Wherever "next" appears in a line of the listing, that line should be returned.

DATA SECTION:
___

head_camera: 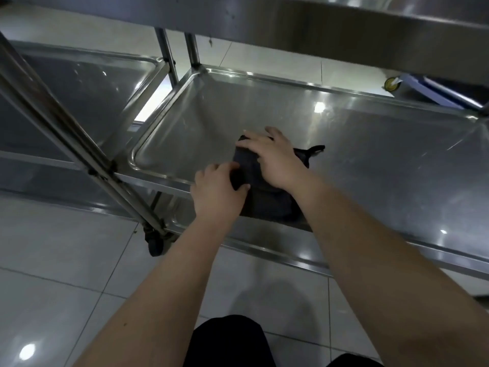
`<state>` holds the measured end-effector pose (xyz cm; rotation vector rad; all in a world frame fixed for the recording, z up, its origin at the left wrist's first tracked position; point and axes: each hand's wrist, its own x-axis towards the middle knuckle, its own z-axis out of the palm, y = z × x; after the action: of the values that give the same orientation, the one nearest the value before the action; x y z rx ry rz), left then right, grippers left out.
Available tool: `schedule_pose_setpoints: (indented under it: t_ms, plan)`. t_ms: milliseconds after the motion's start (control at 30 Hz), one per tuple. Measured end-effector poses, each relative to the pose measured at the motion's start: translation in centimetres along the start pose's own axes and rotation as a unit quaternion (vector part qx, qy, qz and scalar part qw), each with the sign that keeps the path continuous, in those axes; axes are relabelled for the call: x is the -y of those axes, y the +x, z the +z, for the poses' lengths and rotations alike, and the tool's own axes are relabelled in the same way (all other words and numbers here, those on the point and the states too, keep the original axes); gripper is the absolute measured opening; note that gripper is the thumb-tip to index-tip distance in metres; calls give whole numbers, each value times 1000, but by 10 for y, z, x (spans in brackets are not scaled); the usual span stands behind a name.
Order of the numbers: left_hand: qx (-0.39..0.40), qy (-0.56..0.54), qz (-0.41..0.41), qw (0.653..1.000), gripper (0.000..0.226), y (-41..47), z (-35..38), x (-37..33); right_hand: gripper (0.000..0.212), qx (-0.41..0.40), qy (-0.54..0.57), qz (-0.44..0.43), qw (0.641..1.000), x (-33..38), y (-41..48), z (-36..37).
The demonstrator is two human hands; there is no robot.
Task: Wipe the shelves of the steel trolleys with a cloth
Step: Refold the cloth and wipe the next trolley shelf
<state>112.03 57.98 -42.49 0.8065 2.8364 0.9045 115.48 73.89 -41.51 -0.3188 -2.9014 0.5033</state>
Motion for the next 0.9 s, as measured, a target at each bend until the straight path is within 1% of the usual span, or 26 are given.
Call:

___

SOLUTION TO THE PROBLEM:
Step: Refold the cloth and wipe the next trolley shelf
Motion for the next 0.9 s, as measured, a target at each bend until the straight path is within 1% of the usual span, or 26 are given.

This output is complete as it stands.